Exercise instructions —
Print the data below again in full, exactly as it stands, with no images.

Recorded information —

◇ ◇ ◇ ◇ ◇ ◇ ◇

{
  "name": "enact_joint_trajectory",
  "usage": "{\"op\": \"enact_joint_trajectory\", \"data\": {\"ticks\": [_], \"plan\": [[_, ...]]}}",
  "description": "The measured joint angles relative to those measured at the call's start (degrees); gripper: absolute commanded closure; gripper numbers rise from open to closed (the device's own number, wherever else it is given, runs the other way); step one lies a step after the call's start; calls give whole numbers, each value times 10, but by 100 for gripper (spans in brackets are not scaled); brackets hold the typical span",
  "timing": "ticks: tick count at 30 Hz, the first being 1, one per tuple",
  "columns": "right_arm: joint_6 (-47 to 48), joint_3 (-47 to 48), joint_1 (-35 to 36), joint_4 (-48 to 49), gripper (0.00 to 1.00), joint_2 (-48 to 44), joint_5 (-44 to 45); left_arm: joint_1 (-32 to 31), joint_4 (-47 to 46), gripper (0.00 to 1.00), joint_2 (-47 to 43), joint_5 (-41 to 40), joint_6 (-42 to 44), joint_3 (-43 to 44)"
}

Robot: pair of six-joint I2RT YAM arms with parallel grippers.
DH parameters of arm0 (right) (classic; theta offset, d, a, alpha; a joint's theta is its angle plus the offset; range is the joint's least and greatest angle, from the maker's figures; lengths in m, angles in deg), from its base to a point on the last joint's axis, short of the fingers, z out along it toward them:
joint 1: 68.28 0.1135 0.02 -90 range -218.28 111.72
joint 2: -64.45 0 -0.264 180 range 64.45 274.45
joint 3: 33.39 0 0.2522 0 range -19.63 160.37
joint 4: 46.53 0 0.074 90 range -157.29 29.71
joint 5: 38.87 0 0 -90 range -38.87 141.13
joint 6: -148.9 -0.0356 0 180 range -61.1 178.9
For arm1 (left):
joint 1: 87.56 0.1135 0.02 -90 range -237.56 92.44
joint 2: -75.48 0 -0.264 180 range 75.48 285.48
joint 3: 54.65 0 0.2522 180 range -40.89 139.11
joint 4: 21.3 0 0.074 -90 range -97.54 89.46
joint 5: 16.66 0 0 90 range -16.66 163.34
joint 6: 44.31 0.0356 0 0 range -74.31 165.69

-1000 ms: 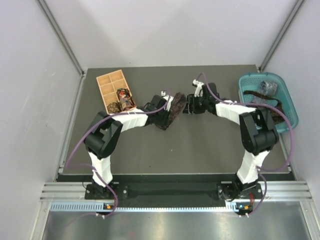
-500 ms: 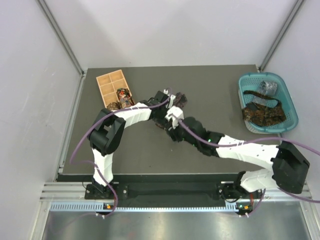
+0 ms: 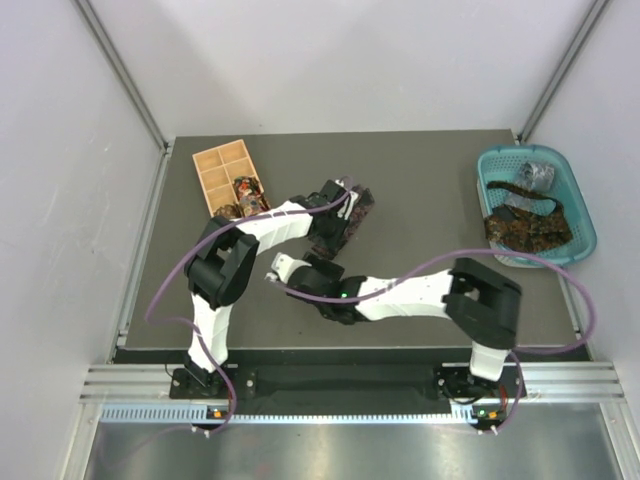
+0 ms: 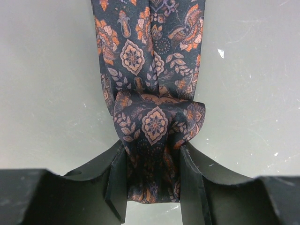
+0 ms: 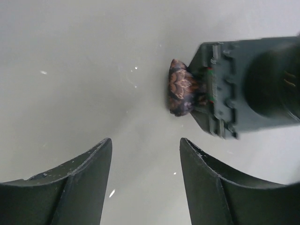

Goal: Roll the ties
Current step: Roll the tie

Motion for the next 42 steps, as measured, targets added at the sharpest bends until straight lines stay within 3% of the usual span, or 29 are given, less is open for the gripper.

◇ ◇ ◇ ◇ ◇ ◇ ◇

Response for this exercise —
{
  "name": "enact_joint_trajectory",
  "usage": "{\"op\": \"enact_joint_trajectory\", \"data\": {\"ticks\": [_], \"plan\": [[_, ...]]}}",
  "description": "The measured joint angles relative to those measured at the call's start (degrees); gripper: absolute commanded closure; gripper numbers rise from open to closed (the device's own number, wherever else it is given, runs the other way); step one lies a step after the call's start; calls give whole numbers, each value times 10, but by 100 for gripper (spans in brackets are not scaled); brackets hold the typical span",
  "timing": "ticks: tick count at 30 Hz, the first being 1, one per tuple",
  "columns": "right_arm: joint_6 (-47 to 48), joint_3 (-47 to 48), joint_1 (-35 to 36), joint_4 (-48 to 49), gripper (0.00 to 1.00), joint_2 (-48 to 44), joint_5 (-44 to 45); left_arm: joint_1 (-32 to 31), joint_4 (-47 to 46), gripper (0.00 to 1.00), joint_2 (-47 to 43), joint_5 (-41 to 40), joint_6 (-42 to 44), joint_3 (-43 to 44)"
}

Robot: pair of six-joint I2RT YAM arms with parallel grippers.
DH parameters of arm0 (right) (classic; theta offset, d, a, alpha; a joint's theta is its angle plus the offset; range is the joint's least and greatest angle, from the maker's figures; lengths in m, angles in deg), from its base to a point on the last joint's axis, short of the fingers, z out along it toward them:
joint 1: 68.28 0.1135 0.02 -90 range -218.28 111.72
joint 2: -64.45 0 -0.264 180 range 64.45 274.45
joint 3: 33.39 0 0.2522 0 range -19.63 160.37
joint 4: 46.53 0 0.074 90 range -157.29 29.71
joint 5: 38.87 0 0 -90 range -38.87 141.13
joint 6: -148.9 -0.0356 0 180 range -61.1 178.9
For arm1 (left):
joint 1: 87.56 0.1135 0.02 -90 range -237.56 92.44
joint 2: -75.48 0 -0.264 180 range 75.48 285.48
joint 3: 54.65 0 0.2522 180 range -40.89 139.11
joint 4: 21.3 0 0.074 -90 range -97.54 89.46
joint 5: 16.66 0 0 90 range -16.66 163.34
joint 6: 44.31 0.0356 0 0 range -74.31 165.69

-1000 ms: 
-500 ms: 
+0 ms: 
+0 ms: 
+0 ms: 

Goal: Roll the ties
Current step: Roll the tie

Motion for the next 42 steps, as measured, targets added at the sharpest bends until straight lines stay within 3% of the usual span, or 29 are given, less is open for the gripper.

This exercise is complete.